Answer: the Electoral College—an overwhelmingly unpopular, yet unwaveringly resilient relic of American Federalism—one of the most curious forms of government in the world. Between the creation of the American constitution in 1787 and 1968, 534 amendments were tendered to modify the Electoral College—more than for any other cause—but only one was ratifi ed. As Frederic D. Schwarz writes in his article How It Got that Way and Why We‘re Stuck with It, “nobody really loves the Electoral College—until a specific alternative is proposed.‿
But what exactly is the Electoral College? How did it come about and why is it so resilient? Should it be—could it be—revamped, or scrapped, or let alone?
What is it?
The president of the United States is elected federally, not nationally. That is, the states elect the president, not the people. Or, more precisely, the people indirectly elect the president through the states they live in. This mechanism is known as the Electoral College.

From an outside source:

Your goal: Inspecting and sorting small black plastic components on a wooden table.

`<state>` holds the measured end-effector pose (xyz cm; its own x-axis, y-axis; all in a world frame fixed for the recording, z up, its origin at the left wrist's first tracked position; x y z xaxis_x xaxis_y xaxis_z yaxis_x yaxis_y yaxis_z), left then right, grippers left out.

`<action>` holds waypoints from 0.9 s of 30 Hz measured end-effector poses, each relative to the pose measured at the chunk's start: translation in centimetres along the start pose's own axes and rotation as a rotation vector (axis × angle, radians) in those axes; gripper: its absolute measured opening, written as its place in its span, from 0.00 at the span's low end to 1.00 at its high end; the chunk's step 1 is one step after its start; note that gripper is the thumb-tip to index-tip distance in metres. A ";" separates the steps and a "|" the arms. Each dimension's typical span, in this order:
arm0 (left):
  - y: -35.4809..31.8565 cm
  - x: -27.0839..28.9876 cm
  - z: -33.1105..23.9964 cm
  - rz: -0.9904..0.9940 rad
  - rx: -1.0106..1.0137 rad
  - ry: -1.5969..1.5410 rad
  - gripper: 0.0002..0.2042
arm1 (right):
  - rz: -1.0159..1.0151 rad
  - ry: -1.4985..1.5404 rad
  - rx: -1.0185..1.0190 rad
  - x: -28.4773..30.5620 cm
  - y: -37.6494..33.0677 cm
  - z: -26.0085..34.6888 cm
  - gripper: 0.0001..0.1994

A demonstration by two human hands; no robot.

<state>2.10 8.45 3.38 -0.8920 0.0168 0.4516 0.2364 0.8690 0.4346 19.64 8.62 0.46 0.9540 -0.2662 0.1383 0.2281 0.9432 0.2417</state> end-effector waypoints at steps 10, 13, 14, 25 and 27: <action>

Actually, there are 51 Electoral Colleges—one for each state plus the District of Colombia. The size of each state’s Electoral College is determined by the number of seats that state holds in the House of Representatives plus Senate. (The District of Columbia gets four.) Once every four years, each state convenes an Electoral College and each member of this body—each elector—casts a ballot for the president and vice-president. These electoral votes are then forwarded to the House to be counted with the electoral votes of all the other states.
The constitution leaves the choice of electors up to individual state legislatures. Accordingly, many states did not have a popular presidential election until well into the nineteenth century. Today, however, all states have popular presidential elections, and almost all handle them in the same way—the candidate with the most votes is allowed to choose all that state’s electors. Maine and Nebraska are the only two exceptions. Those states split their electors in proportion to the votes each candidate received.
A candidate must receive a majority of votes in the Electoral College to win the presidential race. If no candidate receives a majority, then the House of Representatives chooses the president from the top three presidential candidates and the Senate chooses the vice-president from the top two vice-presidential candidates. Normally, each member of the House has one vote; but in the case of choosing a president, the representatives from each state join together to cast a single ballot. They repeat this process until one candidate gets a majority. If they cannot decide, then the Vice President (already chosen, presumably, by the Senate) fills the office.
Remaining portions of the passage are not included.